Miranda Lash slips through a maze of wooden crates, which have been stacked in long rows through the back hall of the Speed Art Museum. In front of her, there’s an open hangar door with two semi-trucks parked outside — both of which, just hours ago, were filled with boxed-up art.
“They got here at 8 o’clock this morning, so they’ve been here about five hours unloading at this point,” Lash says.
Lash is the contemporary curator of the Speed and the co-curator of “Southern Accent: Seeking the American South in Contemporary Art,” the exhibition to which all these newly unloaded pieces belong.
The show debuted at the Nasher Museum of Art at Duke University and is scheduled to open at the Speed on April 30.
“Southern Accent” pulls apart the South’s complex social, political and cultural landscapes, resulting in what Lash says is the museum’s biggest and most ambitious contemporary art exhibition to date. This is due, in part, to the sheer size of the collection she helped curate.

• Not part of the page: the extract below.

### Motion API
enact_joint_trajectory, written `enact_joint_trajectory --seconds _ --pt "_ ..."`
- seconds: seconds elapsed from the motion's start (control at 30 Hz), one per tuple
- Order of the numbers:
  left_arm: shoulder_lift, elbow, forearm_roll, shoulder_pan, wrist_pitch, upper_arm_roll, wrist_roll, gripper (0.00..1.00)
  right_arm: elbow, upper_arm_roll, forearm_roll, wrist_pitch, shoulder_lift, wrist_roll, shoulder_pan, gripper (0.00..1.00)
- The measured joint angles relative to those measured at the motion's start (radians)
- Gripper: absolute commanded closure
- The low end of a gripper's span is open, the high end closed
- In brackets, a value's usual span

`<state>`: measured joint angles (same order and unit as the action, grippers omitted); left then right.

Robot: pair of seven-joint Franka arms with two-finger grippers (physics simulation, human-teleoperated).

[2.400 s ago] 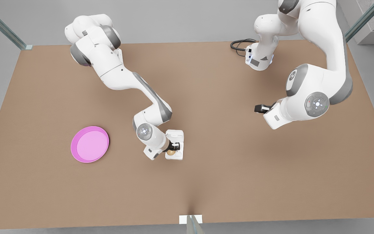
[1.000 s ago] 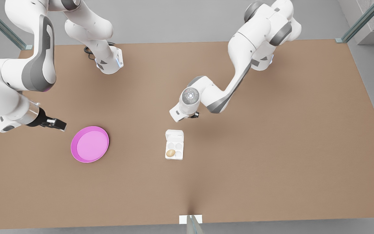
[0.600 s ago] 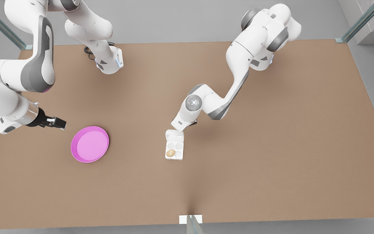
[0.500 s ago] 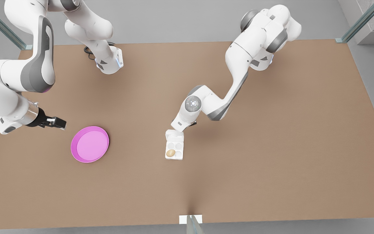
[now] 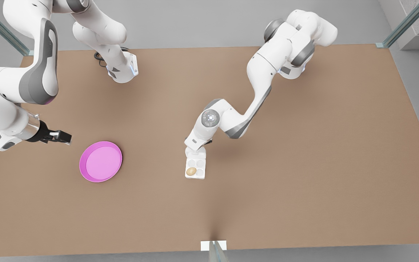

There are 60 artists represented, and there will be more than 150 works on view — hence all the crates.
“Thankfully our video pieces just come on flash drives,” Lash says, laughing.
“Southern Accent” feels potent right now, in part, because of politics. The South – and more pointedly, rural America – has been alternately praised and demonized for President Donald Trump’s ascendancy.
Lash says that oversimplification of the region is an inspiration for the show.
“There are works that are overtly celebratory or overtly critical of the South, and we actually shied away from those,” Lash says. “We didn’t want anything that was simply saying ‘The South is amazing,’ and we didn’t want anything that said, ‘The South is just a land of problems, there’s nothing but a racist backwater.’ We didn’t want either of those because lived experience is far more complex.”
Instead, Lash says the exhibition focuses on works, primarily from the last 30 years, that view the South as a question. For example, there’s a photograph by artist Diego Camposeco that features a migrant worker in a field of tobacco leaves. He’s wearing a mask that looks like the face of the character Diego from the children’s show “Dora the Explorer.”
“It’s sort of like, “Well, what’s going on here?’” Lash says. “How does this speak to how the population of the South changed demographically? How does it speak to the agricultural industry of the South? And how does that intersect with pop culture?”
“Southern Accent” features the voices of Southerners from varying racial, cultural and socioeconomic backgrounds — which Lash hopes will demonstrate that the region is more like an evolving concept, and that might inspire people to ask some questions of their own.
“Southern Accent: Seeking the American South in Contemporary Art” will run through Oct. 14.